Modern Collier County
In the short span of thirty years, the number of County residents swelled from 6,488 in 1950, to a phenomenal 85,000 by 1980. The County seat was transferred from Everglades City to East Naples in 1962, and signaled a new era of sustained growth in agriculture, tourism, and real estate that have made Collier County one of the fastest developing areas in the nation.
Barron Collier
Born in Memphis, Tennessee in 1873, Collier's talent and keen eye for opportunity led him into a successful street lighting business and ultimately, into printing and advertising. In just ten years, by the age of 26, he had amassed his first million by selling advertising card franchises to the nation's trolley, train and subway lines. Based in New York City, Collier's Consolidated Street Railway Advertising Company led the market in mass transit advertising with affiliates in over 70 American Cities, Canada, and Cuba. By the 1920s, his multiple business interests included shipping, motor freight, hotels and spas, utilities and newspapers.
Remote Southwest Florida first drew Collier's notice in 1911 and over the next decade he gradually accumulated over a million acres of sprawling, untouched wilderness - investing millions of dollars more to transform and develop the land.
"Frankly, I was fascinated with Florida and swept off my feet by what I saw and felt," Collier once explained. "It was a wonderland with a magic climate, set in a frame of golden sunshine."
Acting on Collier's personal pledge to finish the highway between Tampa and Miami, the Florida State Legislature created Collier County on May 8, 1923, with Everglades (later Everglades City) as the County seat. By 1928, the Tamiami Trail was completed, along with countless other essential services to bring new vitality and home seekers to the region.
A man of tremendous energy, Barron Collier was also instrumental in the national Boy Scout movement. He served as Special Deputy Commissioner for Public Safety in New York, and is credited with the introduction of white and yellow traffic-divider lines on highways. He was decorated by nine foreign governments and was a founding member of INTERPOL, the International World Police.
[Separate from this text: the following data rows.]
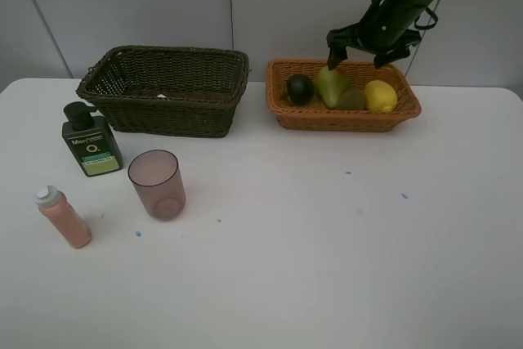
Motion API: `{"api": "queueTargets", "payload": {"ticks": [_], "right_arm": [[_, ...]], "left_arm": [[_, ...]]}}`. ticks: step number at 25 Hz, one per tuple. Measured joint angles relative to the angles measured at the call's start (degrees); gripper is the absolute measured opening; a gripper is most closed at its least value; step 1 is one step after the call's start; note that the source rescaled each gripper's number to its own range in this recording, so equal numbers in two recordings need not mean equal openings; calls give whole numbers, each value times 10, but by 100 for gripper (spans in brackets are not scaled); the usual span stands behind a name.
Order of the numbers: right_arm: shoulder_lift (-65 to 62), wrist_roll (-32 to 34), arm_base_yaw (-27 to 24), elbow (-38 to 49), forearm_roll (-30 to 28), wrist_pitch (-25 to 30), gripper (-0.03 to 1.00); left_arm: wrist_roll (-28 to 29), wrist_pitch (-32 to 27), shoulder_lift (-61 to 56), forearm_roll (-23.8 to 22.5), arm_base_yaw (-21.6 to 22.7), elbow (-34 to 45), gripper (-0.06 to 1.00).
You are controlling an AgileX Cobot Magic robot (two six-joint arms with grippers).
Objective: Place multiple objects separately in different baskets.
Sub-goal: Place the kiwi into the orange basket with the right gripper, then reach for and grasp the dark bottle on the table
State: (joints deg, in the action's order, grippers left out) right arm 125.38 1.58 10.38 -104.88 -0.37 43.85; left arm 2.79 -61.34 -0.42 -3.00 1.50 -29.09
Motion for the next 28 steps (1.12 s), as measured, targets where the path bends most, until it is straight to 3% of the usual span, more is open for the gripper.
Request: {"api": "queueTargets", "payload": {"ticks": [13, 19, 24, 28], "right_arm": [[-94, 5, 42, 0, 12, 96, 100], [-143, 25, 54, 0, 12, 165, 100], [-209, 29, 55, 0, -6, 243, 100], [-275, 30, 56, 11, -33, 254, 100]], "left_arm": [[0, 0, 0, 0, 0, 0, 100], [0, 0, 0, 0, 0, 0, 100], [0, 0, 0, 0, 0, 0, 100], [0, 0, 0, 0, 0, 0, 100]]}}
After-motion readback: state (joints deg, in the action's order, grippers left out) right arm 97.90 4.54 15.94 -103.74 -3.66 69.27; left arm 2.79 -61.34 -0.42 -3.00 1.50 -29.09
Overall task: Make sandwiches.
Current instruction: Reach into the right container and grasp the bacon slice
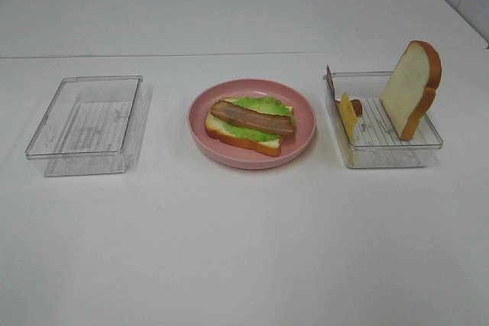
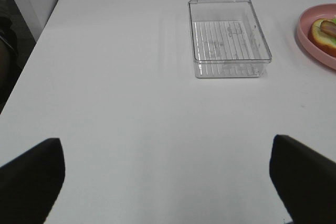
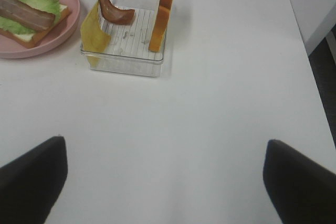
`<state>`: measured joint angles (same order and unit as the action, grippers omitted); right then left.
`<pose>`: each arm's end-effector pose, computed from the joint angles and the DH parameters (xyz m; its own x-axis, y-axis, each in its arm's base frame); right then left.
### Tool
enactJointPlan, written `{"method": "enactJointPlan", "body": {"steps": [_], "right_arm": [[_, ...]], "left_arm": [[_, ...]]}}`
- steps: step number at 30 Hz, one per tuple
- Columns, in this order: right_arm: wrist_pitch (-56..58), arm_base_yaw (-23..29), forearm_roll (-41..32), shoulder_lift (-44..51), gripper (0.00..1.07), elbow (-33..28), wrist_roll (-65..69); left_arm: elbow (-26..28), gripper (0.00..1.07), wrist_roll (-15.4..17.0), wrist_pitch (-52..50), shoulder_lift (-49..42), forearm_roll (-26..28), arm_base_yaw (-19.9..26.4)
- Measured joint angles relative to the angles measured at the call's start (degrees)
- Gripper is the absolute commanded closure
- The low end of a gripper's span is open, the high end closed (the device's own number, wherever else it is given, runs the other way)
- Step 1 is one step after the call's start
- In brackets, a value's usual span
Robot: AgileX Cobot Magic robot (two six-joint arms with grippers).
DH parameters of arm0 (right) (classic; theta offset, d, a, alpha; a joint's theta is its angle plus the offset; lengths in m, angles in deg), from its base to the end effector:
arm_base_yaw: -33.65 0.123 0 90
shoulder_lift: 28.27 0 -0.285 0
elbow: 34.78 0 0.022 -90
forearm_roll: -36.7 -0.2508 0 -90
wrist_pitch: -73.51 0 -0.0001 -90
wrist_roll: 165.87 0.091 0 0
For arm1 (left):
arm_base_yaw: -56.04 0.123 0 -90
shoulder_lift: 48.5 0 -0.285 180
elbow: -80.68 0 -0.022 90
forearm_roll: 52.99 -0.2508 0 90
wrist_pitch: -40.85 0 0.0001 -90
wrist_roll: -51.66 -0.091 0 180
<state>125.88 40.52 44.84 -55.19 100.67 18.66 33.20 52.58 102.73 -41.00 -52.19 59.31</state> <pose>0.0528 -0.0039 0.3025 -0.5486 -0.0741 -0.8328 -0.0305 0.9972 -0.0687 -0.0086 -0.0016 0.2809 -0.4499 -0.0484 -0.8918 -0.0563 0.9981 -0.0258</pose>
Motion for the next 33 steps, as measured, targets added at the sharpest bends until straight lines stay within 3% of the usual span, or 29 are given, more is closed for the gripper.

Barron Collier died in 1939, the state's largest landowner, at the age of 66, too soon to see his unshakable dream for Collier County fulfilled.
"The tomorrow of Florida is dawning," he wrote in 1925. "In its soft light we see the forms of men literally hurling back the wilderness, draining large tracts, building homes, planting great gardens and orchards. Soon will come the blaze of the full mid-day. Picture, if you can, the scene as it will be then!"